Direct P2P summation
As discussed above, mesh-based methods bring along an additional discretisation of space. This can be avoided by computing interactions directly at the particle level from Eqs. (32b–33). In this case, the gravitational potential at particle i’s location, \(\varvec{X_i}\), is given by the sum over the contribution of all the other particles in the system along with all periodic replicas of the finite box, i.e.
$$\begin{aligned} \phi (\varvec{x}_i) = - a^{-1} \sum _{\varvec{n}\in \mathbb {Z}^3} \left[ \sum _{{\mathop{j\!=\!1}\limits_ {{i\!\ne\! j}}}}^N\frac{G M_j}{\Vert \varvec{X}_i-\varvec{X}_j-\varvec{n}L \Vert } + \varphi _{\mathrm{box},L}(\varvec{X}_i-\varvec{n}L)\right] . \end{aligned}$$
(64)
Note that we neglected force softening for the moment, i.e. we set \(W(\varvec{x})=\delta _D(\varvec{x})\). Here \(\varphi _{\mathrm{box},L}\) is the potential due to a box \([0,L)^3\) of uniform background density \(\overline{\rho }=\varOmega _m\rho _c\) that guarantees that the density \(\rho -\overline{\rho }\) sourcing \(\phi \) vanishes when integrated over the box.
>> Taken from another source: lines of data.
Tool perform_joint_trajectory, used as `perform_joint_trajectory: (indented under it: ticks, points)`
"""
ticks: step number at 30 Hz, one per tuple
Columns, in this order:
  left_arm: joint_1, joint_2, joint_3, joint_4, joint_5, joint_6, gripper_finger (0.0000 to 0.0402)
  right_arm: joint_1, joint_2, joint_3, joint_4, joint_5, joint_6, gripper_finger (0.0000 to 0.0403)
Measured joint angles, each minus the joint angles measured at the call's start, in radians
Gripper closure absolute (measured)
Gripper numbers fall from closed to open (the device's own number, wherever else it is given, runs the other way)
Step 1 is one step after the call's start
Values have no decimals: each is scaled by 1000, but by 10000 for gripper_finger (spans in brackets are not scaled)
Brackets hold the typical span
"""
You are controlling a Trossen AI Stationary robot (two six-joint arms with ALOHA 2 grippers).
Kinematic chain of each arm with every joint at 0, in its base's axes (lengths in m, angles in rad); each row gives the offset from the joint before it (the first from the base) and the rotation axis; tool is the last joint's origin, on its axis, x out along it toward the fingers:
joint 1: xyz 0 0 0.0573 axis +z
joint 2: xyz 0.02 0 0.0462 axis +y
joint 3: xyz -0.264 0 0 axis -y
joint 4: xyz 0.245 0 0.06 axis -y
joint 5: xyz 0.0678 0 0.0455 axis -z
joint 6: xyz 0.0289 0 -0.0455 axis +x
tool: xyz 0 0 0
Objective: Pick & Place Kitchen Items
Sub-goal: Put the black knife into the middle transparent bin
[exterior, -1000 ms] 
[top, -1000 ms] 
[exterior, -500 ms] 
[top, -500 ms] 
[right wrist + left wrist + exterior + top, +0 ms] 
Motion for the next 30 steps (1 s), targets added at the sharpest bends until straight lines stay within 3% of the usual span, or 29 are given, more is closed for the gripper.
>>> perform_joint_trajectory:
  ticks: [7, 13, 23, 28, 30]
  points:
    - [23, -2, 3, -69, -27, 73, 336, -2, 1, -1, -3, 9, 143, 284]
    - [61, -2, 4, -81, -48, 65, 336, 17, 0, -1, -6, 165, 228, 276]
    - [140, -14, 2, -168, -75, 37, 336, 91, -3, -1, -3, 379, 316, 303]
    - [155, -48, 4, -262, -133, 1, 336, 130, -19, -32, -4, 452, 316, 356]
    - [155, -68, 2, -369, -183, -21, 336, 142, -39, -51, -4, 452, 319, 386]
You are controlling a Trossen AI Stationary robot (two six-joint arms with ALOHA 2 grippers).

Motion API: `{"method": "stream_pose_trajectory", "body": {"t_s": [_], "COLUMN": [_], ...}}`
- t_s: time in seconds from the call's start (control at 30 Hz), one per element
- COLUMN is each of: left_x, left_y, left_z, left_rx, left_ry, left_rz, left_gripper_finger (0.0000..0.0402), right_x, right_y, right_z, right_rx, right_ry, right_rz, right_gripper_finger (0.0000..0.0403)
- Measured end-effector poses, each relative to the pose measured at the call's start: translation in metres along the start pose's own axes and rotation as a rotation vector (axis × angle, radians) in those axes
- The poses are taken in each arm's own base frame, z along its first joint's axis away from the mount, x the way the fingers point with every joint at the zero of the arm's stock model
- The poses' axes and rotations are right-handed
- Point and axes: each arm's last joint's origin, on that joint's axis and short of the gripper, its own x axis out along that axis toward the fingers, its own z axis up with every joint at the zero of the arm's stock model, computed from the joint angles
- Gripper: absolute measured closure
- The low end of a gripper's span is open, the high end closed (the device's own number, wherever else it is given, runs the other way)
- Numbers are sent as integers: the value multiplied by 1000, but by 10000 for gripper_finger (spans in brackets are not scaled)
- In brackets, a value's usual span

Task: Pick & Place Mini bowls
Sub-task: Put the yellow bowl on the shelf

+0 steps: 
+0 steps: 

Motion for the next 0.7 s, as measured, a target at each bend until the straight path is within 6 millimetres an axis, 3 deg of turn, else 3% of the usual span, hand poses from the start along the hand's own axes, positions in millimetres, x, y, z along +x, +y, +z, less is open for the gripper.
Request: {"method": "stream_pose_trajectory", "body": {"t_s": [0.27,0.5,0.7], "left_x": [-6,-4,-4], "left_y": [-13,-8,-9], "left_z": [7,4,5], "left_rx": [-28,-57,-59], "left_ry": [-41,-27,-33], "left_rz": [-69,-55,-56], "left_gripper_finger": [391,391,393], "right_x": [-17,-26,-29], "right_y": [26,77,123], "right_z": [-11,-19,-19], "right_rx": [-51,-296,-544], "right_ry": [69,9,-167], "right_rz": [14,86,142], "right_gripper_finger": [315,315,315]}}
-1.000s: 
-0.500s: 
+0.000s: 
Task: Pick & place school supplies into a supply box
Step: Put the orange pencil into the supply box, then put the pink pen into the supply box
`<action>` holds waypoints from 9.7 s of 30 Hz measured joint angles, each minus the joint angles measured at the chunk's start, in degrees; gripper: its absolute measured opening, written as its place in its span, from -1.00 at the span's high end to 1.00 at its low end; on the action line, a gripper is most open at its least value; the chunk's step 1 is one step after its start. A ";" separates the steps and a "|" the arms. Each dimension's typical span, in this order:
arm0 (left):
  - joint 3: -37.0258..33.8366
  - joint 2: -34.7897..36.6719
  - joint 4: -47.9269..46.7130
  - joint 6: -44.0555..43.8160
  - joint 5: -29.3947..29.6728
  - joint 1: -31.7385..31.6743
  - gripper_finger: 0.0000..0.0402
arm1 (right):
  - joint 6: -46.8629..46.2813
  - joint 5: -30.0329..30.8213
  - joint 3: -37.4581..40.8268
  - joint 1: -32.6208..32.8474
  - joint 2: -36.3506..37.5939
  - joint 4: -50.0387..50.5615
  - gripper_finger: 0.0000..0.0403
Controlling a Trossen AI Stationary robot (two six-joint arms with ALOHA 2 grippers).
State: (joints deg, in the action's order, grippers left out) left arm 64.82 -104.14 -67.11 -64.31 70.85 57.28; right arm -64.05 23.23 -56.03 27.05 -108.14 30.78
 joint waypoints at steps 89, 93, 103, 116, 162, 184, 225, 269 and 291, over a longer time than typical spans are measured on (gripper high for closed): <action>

This double sum is slowly convergent with respect to \(\varvec{n}\), and in general there can be spurious forces arising from a finite truncation [but note that the sum is unconditionally convergent if the box has no dipole, e.g., Ballenegger (2014)]. A fast and exact way to compute this expression is provided by means of an Ewald summation (Ewald 1921), in which the sum is replaced by two independent sums, one in Fourier space for the periodic long-range contribution, and one in real space, for the non-periodic local contribution, which both converge rapidly. It is then possible to rewrite Eq. (64) employing the position of the nearest replica, which results into pairwise interactions with a modified gravitational potential. This potential needs to be computed numerically, thus, in GADGET3, for instance, it is tabulated and then interpolated at runtime, whereas in GADGET4, the code relies on a look-up table of a Taylor expansion with analytic derivatives of the Ewald potential. We summarise in more detail how this is achieved in Sect. 5.3, where we discuss in particular how the FFT can be efficiently used to execute the Fourier summation.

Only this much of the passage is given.